Background: Populations living in subnormal agglomerates in urban areas are more vulnerable to infections, including sexually transmitted infections (STIs). In these groups, inadequate knowledge about sexually transmitted infections can further increase the risk of contracting STIs.
Aim: We investigated the factors associated with low knowledge about STIs in a peripheral population in the Brazilian Amazon.
Methods: This cross-sectional study was conducted in Belém, in the Amazon region that has a high percentage of subnormal agglomerates in an urban area and a high incidence of STIs. Random sampling was adopted which resulted in a sample of 320 participants. To assess knowledge about STIs, the self-administered Sexually Transmitted Disease Knowledge Questionnaire was used. To assess aspects of vulnerability, a questionnaire was constructed which is linked to individual, social, and programmatic factors. The chi-square test, G test, and ordinal regression analyses were all performed.

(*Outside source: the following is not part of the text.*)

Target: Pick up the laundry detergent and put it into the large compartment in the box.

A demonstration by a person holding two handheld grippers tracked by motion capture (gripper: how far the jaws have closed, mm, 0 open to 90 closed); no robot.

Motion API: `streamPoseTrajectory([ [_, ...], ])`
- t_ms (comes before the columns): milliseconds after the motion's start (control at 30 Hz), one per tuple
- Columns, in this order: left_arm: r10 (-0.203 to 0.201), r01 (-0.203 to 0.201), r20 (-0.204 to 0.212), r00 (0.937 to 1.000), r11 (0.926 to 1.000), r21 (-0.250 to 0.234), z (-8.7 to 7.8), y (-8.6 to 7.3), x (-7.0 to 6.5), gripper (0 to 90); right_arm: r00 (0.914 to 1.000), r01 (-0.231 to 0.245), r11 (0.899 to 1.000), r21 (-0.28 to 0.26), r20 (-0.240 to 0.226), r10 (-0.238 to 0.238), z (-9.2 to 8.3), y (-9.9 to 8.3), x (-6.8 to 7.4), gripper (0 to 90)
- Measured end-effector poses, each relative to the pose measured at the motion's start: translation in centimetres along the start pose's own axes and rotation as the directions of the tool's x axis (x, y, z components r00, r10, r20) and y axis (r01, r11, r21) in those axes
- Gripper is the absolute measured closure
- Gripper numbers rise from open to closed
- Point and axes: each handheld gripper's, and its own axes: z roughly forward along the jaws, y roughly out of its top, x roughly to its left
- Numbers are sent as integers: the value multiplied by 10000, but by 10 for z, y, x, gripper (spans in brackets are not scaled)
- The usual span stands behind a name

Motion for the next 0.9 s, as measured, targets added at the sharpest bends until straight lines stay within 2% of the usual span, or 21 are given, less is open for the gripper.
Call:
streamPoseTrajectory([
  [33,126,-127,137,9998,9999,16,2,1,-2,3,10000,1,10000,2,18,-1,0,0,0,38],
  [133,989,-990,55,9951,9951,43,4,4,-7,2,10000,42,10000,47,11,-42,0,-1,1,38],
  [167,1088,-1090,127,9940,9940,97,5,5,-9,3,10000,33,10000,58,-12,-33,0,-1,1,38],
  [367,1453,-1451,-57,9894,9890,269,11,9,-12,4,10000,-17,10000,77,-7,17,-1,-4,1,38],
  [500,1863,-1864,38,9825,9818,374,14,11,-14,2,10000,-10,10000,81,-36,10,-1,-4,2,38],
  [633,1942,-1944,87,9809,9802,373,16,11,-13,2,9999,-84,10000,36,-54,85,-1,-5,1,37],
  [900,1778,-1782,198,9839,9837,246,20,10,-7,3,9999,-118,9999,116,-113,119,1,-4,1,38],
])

Findings: The sample of this study was composed of 320 participants. The mean age of the participants was 46.09 years. 37.5% (120), 50.6% (162), and 11.9% (38) showed low, medium, and high knowledge, respectively. Multiple analysis revealed that the factors associated with higher chance of having smaller knowledge about sexually transmitted infections were single/separated/divorced/widow(er) marital status (AOR: 1.80, CI: 1.15-2.84, P = 0.01); income equal to or less than one minimum wage (1.98, CI: 1.21-3.17, P = 0.00); equal to or over than 52 years old (AOR: 1.99, CI: 1.25-3.17, P = 0.00); lack of guidance by a health professional (AOR: 1.59, CI: 1.01-2.51, P = 0.04). Our results show that this community suffer from suboptimal levels of knowledge on STIs, which are linked to individual, social, and programmatic factors. Characterising the risk and vulnerabilities factors allows for carrying out appropriate interventions for populations living in subnormal agglomerates in urban area.